• _Work task_:
Pick each line containing the word "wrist" out of the data below.

• _Items from a dataset_:
-*-

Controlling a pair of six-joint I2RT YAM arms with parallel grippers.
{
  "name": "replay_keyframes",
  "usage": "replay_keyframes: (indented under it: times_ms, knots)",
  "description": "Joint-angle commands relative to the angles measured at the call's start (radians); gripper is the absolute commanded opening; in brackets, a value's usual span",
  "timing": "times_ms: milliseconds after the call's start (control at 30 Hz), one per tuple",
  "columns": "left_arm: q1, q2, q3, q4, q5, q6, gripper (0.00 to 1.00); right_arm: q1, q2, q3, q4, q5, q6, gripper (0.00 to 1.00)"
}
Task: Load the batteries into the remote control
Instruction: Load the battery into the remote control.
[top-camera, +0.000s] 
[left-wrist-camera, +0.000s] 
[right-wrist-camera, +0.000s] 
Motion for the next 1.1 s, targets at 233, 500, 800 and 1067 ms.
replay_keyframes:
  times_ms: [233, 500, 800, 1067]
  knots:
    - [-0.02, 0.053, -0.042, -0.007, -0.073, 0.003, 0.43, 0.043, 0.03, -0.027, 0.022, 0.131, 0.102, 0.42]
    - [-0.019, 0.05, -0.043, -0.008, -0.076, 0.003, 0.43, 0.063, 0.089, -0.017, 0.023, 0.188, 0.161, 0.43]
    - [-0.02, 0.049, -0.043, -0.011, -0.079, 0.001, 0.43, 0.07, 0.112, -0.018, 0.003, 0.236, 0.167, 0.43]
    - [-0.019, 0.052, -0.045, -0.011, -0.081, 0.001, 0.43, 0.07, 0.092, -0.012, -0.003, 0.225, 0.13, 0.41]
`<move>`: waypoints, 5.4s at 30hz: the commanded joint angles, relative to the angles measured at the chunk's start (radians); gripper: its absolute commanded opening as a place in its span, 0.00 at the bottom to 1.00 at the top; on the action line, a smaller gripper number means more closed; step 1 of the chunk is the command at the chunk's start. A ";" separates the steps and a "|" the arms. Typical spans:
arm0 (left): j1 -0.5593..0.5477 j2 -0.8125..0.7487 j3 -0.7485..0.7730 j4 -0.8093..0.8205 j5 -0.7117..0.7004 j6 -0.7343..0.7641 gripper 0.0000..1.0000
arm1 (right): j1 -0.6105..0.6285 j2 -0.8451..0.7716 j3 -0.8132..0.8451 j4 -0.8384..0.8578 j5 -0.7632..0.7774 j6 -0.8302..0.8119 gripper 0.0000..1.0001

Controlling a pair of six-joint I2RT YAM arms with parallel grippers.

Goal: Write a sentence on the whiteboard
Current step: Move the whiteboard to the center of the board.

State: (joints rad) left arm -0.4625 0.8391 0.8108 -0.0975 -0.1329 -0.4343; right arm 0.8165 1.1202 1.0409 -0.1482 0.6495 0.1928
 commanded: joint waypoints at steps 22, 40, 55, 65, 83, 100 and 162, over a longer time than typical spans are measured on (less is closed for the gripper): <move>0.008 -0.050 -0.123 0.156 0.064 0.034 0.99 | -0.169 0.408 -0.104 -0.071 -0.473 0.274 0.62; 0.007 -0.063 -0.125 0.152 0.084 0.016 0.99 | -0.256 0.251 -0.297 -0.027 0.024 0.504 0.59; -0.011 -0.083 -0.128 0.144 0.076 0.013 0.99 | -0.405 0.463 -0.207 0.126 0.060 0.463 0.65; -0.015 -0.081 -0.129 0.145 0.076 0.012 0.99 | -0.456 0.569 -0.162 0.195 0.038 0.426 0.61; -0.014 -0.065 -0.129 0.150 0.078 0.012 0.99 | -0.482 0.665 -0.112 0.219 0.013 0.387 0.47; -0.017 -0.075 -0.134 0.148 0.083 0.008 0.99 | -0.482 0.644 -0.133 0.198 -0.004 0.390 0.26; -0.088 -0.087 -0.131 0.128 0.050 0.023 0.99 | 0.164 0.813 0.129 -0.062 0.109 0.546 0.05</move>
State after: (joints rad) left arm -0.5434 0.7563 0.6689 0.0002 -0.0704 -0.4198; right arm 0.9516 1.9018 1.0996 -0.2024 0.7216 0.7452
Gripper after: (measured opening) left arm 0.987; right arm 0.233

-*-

• _Response_:
[left-wrist-camera, +0.000s] 
[right-wrist-camera, +0.000s] 

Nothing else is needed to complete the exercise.